Acusados do assassinato de um homem no ano passado, tio e sobrinho foram julgados ontem (sexta-feira, 31), no Fórum Desembargador Leal Fagundes, em Vilhena, e tiverem destinos distintos. O tio foi absolvido da acusação, enquanto o sobrinho recebeu pena superior a 14 anos de prisão.
 
O crime pelo qual a dupla Lucas Silva Coelho, o “Luquinha”, de 25 anos, e Moisés da Silva, o “Moi”, de 46, aconteceu na noite de 14 de julho do ano passado.
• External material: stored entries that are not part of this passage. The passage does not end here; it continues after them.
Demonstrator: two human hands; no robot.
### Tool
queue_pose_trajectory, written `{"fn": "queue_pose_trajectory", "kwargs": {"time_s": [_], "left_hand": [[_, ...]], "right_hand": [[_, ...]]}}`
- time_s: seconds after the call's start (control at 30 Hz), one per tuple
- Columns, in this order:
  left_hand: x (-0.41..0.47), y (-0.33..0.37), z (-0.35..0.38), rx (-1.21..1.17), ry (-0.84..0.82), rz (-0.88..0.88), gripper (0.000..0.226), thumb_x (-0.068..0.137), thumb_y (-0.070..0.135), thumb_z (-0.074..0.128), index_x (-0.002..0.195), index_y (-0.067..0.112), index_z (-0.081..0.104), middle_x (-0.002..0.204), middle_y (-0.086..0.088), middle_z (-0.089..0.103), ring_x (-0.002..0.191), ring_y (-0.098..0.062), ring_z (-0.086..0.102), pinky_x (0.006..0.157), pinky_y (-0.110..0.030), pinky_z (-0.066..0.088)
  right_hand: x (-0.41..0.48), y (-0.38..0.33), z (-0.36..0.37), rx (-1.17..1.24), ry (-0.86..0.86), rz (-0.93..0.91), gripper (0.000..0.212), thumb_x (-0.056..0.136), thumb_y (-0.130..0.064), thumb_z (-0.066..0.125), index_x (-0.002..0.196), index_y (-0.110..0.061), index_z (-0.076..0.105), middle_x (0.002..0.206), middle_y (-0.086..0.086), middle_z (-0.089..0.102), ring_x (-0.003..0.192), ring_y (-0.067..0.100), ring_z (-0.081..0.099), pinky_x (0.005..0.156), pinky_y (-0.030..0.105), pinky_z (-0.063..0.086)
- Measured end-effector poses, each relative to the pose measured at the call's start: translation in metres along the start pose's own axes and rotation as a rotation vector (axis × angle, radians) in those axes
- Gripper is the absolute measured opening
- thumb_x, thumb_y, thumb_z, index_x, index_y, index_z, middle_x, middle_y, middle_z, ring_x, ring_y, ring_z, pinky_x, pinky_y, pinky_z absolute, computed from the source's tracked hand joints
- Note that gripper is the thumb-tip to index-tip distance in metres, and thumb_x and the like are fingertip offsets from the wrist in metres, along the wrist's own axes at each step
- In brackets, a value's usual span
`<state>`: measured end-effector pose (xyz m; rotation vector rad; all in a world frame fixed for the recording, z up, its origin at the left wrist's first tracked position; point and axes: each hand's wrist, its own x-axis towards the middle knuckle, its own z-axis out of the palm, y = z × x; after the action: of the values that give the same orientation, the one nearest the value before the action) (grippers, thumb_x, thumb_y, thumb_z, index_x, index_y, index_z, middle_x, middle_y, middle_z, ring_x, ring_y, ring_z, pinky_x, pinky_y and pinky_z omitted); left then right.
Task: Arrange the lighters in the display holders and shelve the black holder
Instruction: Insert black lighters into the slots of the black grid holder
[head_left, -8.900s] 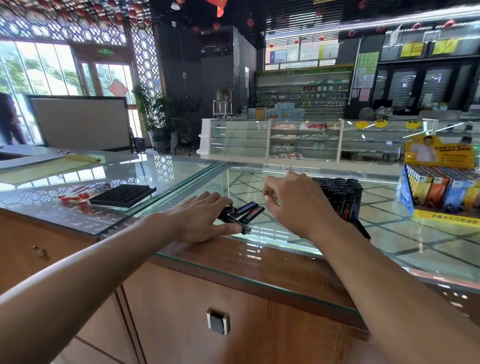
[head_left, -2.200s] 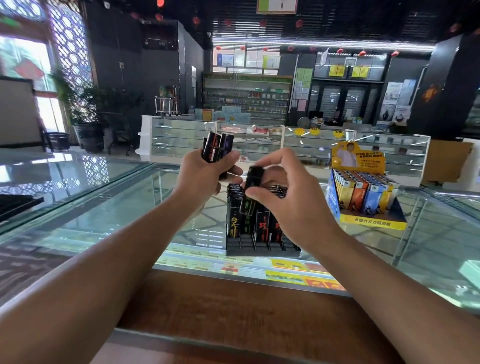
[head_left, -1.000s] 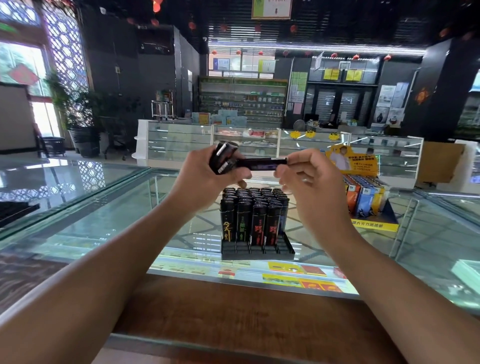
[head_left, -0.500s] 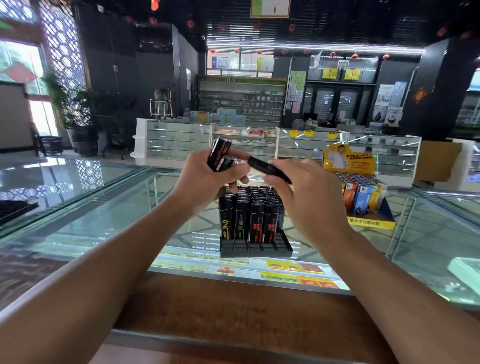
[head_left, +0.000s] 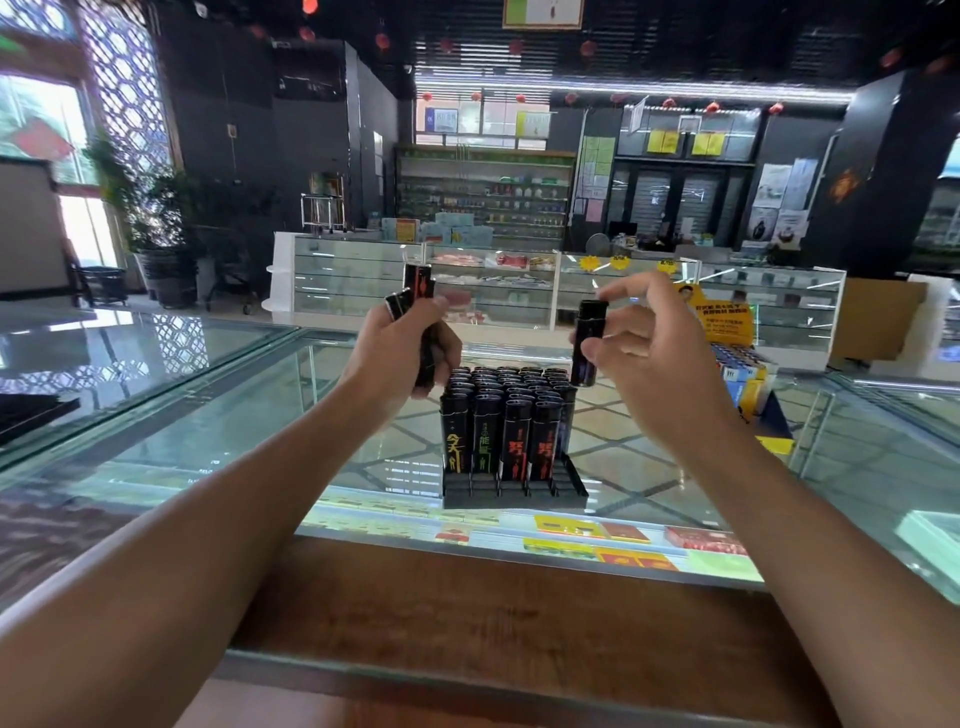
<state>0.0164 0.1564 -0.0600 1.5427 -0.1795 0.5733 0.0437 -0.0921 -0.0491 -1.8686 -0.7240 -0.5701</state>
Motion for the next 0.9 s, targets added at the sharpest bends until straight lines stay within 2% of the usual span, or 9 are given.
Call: {"fn": "queue_pose_trajectory", "kwargs": {"time_s": [0.07,0.17,0.23,0.3,0.4,0.53,0.7,0.8,0.9], "left_hand": [[0.0027,-0.0013,0.0001,-0.021,0.03,-0.01,0.018,0.107,0.018,0.047,0.112,0.007,0.061,0.062,-0.008,0.063,0.04,-0.018,0.043,0.039,-0.02,0.025],[0.0062,-0.0009,-0.0012,-0.021,0.071,-0.014,0.017,0.107,0.02,0.05,0.114,0.004,0.05,0.06,-0.006,0.064,0.036,-0.015,0.041,0.039,-0.018,0.024],[0.0074,-0.0006,-0.0021,-0.017,0.09,-0.013,0.02,0.107,0.021,0.05,0.112,0.002,0.052,0.061,-0.005,0.065,0.036,-0.014,0.043,0.038,-0.017,0.025],[0.0077,-0.0018,-0.002,-0.013,0.104,-0.013,0.02,0.107,0.022,0.052,0.104,0.003,0.055,0.07,-0.006,0.069,0.042,-0.016,0.049,0.038,-0.019,0.026],[0.0069,-0.005,-0.0012,0.039,0.128,-0.029,0.026,0.106,0.027,0.055,0.093,0.009,0.069,0.077,-0.004,0.071,0.052,-0.015,0.055,0.039,-0.021,0.03],[0.0047,-0.0057,-0.0008,0.044,0.1,-0.017,0.027,0.107,0.024,0.055,0.106,0.008,0.077,0.072,-0.001,0.066,0.055,-0.013,0.055,0.037,-0.021,0.032],[0.0058,-0.0053,-0.0013,0.057,0.104,-0.009,0.027,0.106,0.022,0.054,0.114,0.006,0.074,0.076,-0.002,0.07,0.058,-0.015,0.056,0.036,-0.021,0.033],[0.0051,-0.0044,-0.0016,0.049,0.1,-0.008,0.026,0.107,0.02,0.053,0.117,0.009,0.074,0.078,-0.002,0.071,0.056,-0.013,0.056,0.037,-0.02,0.034],[0.0052,-0.0049,-0.0006,0.055,0.088,-0.009,0.027,0.107,0.019,0.054,0.116,0.003,0.073,0.076,-0.002,0.07,0.055,-0.015,0.055,0.035,-0.021,0.034]], "right_hand": [[-0.0002,-0.0003,-0.0032,0.017,-0.001,0.002,0.032,0.096,-0.006,0.073,0.118,-0.021,0.055,0.099,-0.002,0.077,0.091,0.011,0.074,0.088,0.038,0.06],[-0.0012,-0.0047,-0.0066,0.033,0.0,0.024,0.033,0.095,-0.008,0.075,0.118,-0.021,0.056,0.094,-0.002,0.076,0.08,0.011,0.076,0.076,0.038,0.063],[-0.0018,-0.0067,-0.0053,0.074,-0.01,0.04,0.032,0.093,-0.005,0.077,0.114,-0.019,0.058,0.092,0.0,0.078,0.079,0.015,0.077,0.078,0.044,0.064],[-0.002,-0.006,-0.0031,0.089,-0.023,0.059,0.032,0.09,-0.004,0.08,0.11,-0.018,0.058,0.092,-0.001,0.079,0.081,0.014,0.078,0.081,0.046,0.063],[-0.002,-0.0038,-0.0029,0.075,-0.045,0.059,0.034,0.087,-0.005,0.083,0.107,-0.019,0.06,0.092,-0.005,0.078,0.085,0.007,0.075,0.083,0.036,0.064],[-0.0021,-0.0011,-0.0037,0.008,-0.087,0.026,0.039,0.081,-0.004,0.088,0.105,-0.018,0.061,0.092,-0.011,0.072,0.086,0.004,0.072,0.084,0.032,0.061],[-0.0019,0.0009,-0.0052,-0.082,-0.211,0.011,0.046,0.08,-0.004,0.088,0.11,-0.029,0.064,0.102,-0.01,0.068,0.092,0.005,0.069,0.085,0.037,0.063],[-0.0021,0.0019,-0.0046,-0.129,-0.283,0.008,0.041,0.075,-0.002,0.092,0.099,-0.023,0.067,0.096,-0.006,0.072,0.09,0.006,0.071,0.083,0.036,0.064],[-0.0015,0.0028,-0.004,-0.236,-0.305,0.005,0.04,0.071,-0.009,0.096,0.093,-0.023,0.066,0.098,-0.007,0.068,0.086,0.006,0.07,0.084,0.037,0.062]]}}
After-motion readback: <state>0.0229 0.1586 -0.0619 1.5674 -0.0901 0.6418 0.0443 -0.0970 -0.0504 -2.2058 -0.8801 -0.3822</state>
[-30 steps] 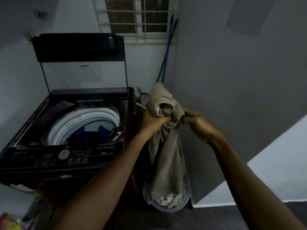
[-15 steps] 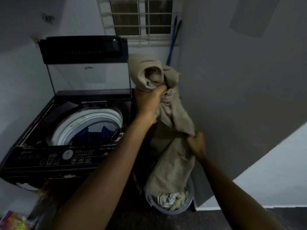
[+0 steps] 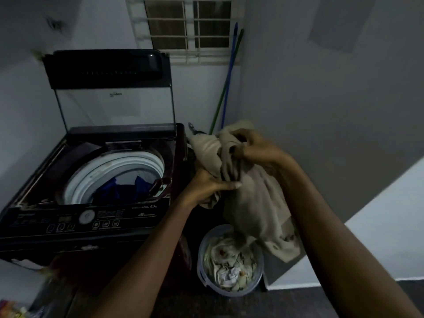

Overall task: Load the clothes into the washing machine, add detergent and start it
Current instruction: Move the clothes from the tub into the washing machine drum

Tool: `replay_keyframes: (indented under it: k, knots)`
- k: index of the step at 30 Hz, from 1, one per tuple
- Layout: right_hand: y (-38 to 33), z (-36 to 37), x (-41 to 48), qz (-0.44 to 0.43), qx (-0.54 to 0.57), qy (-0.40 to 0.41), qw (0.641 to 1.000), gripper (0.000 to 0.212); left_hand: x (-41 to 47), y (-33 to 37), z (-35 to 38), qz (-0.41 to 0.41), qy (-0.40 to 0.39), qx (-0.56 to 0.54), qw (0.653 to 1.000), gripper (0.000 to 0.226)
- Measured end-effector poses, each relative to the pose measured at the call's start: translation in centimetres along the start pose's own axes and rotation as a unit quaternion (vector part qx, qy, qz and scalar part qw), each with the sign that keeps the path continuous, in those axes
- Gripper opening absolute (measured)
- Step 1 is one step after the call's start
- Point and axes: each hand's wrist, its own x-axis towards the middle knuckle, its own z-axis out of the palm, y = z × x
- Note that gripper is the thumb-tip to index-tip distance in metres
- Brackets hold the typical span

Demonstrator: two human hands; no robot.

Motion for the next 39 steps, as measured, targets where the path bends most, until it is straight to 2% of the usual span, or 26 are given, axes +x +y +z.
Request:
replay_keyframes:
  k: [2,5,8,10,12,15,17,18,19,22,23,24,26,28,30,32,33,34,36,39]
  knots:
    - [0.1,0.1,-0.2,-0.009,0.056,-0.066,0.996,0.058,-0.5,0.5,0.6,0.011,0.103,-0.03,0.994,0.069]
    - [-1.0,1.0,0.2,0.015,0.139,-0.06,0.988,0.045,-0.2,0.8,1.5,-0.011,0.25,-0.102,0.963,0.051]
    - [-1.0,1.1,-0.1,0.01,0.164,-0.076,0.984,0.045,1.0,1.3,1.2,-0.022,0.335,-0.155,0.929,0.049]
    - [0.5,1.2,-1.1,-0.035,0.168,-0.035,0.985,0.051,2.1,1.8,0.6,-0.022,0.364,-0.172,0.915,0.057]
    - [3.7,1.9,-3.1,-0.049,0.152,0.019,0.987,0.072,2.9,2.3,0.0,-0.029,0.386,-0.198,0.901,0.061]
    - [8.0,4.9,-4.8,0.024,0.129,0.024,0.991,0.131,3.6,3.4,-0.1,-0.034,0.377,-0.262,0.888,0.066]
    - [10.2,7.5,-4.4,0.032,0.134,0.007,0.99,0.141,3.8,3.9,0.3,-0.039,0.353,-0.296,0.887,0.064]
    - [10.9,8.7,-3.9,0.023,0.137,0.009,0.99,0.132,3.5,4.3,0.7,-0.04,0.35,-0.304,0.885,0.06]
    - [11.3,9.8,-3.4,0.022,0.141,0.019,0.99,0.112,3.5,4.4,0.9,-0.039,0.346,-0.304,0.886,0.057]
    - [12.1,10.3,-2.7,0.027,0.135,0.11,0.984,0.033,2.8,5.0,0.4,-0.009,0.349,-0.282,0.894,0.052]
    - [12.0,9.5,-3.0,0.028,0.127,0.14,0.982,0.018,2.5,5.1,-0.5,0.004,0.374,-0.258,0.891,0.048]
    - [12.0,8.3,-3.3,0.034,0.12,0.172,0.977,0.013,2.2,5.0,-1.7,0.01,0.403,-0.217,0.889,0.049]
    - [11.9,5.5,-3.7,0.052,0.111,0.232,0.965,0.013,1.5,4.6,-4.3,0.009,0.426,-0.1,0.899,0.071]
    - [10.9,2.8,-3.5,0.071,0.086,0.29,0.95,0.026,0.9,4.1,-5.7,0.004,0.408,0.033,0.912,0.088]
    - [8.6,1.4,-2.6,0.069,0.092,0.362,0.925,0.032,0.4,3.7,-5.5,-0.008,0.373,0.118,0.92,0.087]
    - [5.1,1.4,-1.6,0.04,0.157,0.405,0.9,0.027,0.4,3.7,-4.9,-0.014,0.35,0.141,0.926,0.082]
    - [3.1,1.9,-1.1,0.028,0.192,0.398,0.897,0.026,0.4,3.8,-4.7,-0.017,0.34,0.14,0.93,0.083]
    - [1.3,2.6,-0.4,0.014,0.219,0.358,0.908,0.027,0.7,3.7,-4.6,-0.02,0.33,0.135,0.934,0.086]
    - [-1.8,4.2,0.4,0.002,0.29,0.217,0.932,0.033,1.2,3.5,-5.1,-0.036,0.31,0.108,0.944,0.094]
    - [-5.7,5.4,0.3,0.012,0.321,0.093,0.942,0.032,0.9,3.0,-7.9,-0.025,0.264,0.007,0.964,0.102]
A vítima, Adir Gomes da Costa, tinha 50 anos, foi assassinada com golpes de faca no bairro Alto Alegre.
 
Uma testemunha viu Luquinha e Moi discutindo com a vítima na esquina das ruas 822 com a 805, local onde o corpo de Adir foi encontrado com marcas de esfaqueamento. A testemunha, no entanto, disse que não viu o ataque, pois retornou ao interior da sua residência.
 
Apontado como um dos suspeitos do assassinato, Moi foi preso em casa, na mesma noite. Luquinha foi preso posteriormente. Moi negou qualquer participação no crime.
 
A dupla foi indiciada e posteriormente denunciada por homicídio triplamente qualificado por motivo fútil, meio cruel e recurso que dificultou a defesa da vítima.
 
A defesa, a cargo da Defensoria Pública, pediu a absolvição do réu Moisés da Silva por insuficiência de provas. Para a defesa, não restou provado que Moi tenha tido qualquer participação na morte de Adir.
 
Já em relação a defesa de Luquinha, a defesa pediu aos jurados que não reconhecessem as qualificadoras.
 
O pedido da defesa foi atendido em parte pelos jurados, que entenderam que Moi não teve participação no crime e o absolverem da acusação.
 
Os jurados também afastaram duas das três qualificadoras: motivo fútil e recurso que dificultou a defesa da vítima; condenando Lucas por homicídio qualificado por meio cruel.
 
Na sentença, ao justificar o aumento de 1/10 na pena, a Juíza Liliane Pegoraro Bilharva, que presidiu o Tribunal do Júri, citou que o réu já tem em sua ficha oito sentenças condenatórias. Ela fixou a pena em, 14 anos, 3 meses e 18 dias de prisão em regime fechado, e negou o direito do réu aguardar o recurso em liberdade.